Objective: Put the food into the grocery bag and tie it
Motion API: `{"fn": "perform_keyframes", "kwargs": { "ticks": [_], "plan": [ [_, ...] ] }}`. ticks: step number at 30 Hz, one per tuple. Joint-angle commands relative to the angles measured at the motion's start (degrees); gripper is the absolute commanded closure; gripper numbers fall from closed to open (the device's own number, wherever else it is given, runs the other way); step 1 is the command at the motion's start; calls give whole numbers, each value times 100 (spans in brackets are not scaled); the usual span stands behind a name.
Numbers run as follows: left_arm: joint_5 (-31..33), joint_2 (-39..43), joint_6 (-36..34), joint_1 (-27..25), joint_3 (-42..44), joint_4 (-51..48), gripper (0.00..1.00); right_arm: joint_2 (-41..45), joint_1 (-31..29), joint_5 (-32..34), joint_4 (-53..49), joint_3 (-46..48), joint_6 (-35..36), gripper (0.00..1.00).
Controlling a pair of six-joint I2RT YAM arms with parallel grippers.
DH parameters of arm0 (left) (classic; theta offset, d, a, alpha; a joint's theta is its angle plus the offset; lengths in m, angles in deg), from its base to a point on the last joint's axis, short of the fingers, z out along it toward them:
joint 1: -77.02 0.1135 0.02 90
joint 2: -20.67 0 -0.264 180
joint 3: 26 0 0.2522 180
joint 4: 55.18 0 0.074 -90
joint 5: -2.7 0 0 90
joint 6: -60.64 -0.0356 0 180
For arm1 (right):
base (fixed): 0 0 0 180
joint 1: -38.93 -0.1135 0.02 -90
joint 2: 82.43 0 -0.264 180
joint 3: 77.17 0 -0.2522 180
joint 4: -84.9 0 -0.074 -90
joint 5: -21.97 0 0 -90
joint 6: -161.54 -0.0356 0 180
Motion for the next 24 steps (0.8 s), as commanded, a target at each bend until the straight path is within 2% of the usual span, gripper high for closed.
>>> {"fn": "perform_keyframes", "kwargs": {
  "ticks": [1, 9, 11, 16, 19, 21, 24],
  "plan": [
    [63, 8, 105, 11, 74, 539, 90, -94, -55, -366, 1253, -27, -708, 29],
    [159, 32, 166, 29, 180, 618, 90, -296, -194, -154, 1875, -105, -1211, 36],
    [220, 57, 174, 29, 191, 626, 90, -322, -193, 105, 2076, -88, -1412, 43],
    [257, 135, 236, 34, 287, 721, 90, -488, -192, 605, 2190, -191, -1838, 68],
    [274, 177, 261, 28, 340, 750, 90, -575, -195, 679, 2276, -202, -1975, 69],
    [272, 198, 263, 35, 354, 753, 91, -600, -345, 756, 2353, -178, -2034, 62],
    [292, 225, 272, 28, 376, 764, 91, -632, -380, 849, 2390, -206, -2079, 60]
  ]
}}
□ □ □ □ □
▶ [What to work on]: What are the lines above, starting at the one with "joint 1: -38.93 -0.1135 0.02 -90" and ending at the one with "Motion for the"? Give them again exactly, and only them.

▶ [Reply]:
joint 1: -38.93 -0.1135 0.02 -90
joint 2: 82.43 0 -0.264 180
joint 3: 77.17 0 -0.2522 180
joint 4: -84.9 0 -0.074 -90
joint 5: -21.97 0 0 -90
joint 6: -161.54 -0.0356 0 180
Motion for the next 24 steps (0.8 s), as commanded, a target at each bend until the straight path is within 2% of the usual span, gripper high for closed.

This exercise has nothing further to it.